The DIP credit agreement required Payless Canada Group to guarantee the DIP credit facility and grant charges against their assets as collateral for the indebtedness under that facility, even though the Payless Canada Group entities are not borrowers or providers of collateral under the pre-filing credit facility, are not borrowers under the DIP credit facility, will not receive any advances under the DIP credit facility and their assets are currently unencumbered.
To minimize the impact on Payless Canada Group’s existing unsecured creditors of the assets of Payless Canada Group becoming collateral for the DIP facility, it was proposed that these unsecured creditors be granted a court-ordered charge ranking ahead of the proposed DIP charge, to a maximum of $1.4 million of pre-filing claims. In addition, the Canadian logistics and freight services provider would be granted protection for pre-filing claims through a critical vendors order and employees would be protected by being paid in the ordinary course and being granted a prepetition wages and benefits order. The Canadian landlords, however, were not offered comparable protection from the impact of the proposed DIP facility; rather, they were being asked to rely on the Chapter 11 Debtors’ “good intentions” to continue operations and pay the landlords in the ordinary course.
As is typical in these cases, the Chapter 11 Entities argued that the Ontario Court should grant the DIP-related recognition relief since this would benefit all stakeholders and, without immediate access to the DIP facility, the Chapter 11 Debtors would be unable to finance their operations and suffer irreparable harm, resulting in disastrous effects on Payless Canada Group, which are unable to survive as a going concern without the US-based Chapter 11 Debtors. The Canadian Information Officer appointed by the Ontario Court reported, among other things, that the creditors of Payless Canada Group did not appear to be materially prejudiced by the terms of the DIP credit agreement or the proposed DIP charge, which though not optimal from a Canadian creditor’s perspective, appeared to be the best alternative available to maintain the operations of Payless Canada Group as a going concern for all stakeholders’ benefit and were preconditions to move forward with a successful restructuring.
Not surprisingly, the Canadian landlords opposed the Canadian DIP recognition relief sought by the Chapter 11 Debtors, largely on the basis that unlike other creditor groups they were not being offered protection in the form of a court-ordered charge from the possible detrimental effects of subjecting the Payless Canada Group to the DIP facility indebtedness and charges.
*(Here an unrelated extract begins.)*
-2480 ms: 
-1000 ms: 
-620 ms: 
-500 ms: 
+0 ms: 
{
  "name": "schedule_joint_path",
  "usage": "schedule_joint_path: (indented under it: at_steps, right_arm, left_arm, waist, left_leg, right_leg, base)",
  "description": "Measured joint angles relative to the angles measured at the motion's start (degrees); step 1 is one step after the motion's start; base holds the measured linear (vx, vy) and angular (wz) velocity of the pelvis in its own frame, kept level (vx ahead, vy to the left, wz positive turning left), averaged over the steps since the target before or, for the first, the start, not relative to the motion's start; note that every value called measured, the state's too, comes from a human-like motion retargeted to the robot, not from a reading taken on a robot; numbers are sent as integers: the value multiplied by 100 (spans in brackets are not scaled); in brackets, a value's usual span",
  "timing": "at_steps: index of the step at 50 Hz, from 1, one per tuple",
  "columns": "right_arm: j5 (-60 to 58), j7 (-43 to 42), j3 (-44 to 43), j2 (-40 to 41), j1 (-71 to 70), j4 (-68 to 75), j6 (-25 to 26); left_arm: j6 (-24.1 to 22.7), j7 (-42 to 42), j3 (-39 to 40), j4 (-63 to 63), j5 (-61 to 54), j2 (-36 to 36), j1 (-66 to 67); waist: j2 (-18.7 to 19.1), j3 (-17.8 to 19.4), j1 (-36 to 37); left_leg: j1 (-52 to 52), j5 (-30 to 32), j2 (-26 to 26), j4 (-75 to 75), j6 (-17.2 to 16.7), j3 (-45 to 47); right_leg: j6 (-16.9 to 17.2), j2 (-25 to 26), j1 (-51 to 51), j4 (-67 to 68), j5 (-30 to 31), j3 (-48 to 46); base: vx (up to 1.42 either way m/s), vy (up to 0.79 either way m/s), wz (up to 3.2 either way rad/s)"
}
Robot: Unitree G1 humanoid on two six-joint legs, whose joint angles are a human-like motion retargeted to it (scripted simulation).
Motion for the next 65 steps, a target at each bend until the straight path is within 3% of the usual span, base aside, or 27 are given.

Regional Senior Justice Morawetz accepted the Canadian landlords’ position and refused to grant the DIP recognition relief. In order for the DIP relief to be approved, he reasoned, “there would have to be adequate protection to ensure that all Canadian creditor groups would not be adversely affected by the grant of the security” (emphasis is the Court’s), which was not what was being proposed. In his view, it would be acceptable to alter the status quo in exchange for the benefits flowing from the DIP facility only if arrangements were made to ensure that all affected Payless Canada Group creditors “were protected to the extent that they could be no worse off if the Recognition Order is granted.” The Court also observed that its role is limited to ruling on the specific relief sought and it is not the Court’s role to propose an alternative solution not contemplated or negotiated by the parties.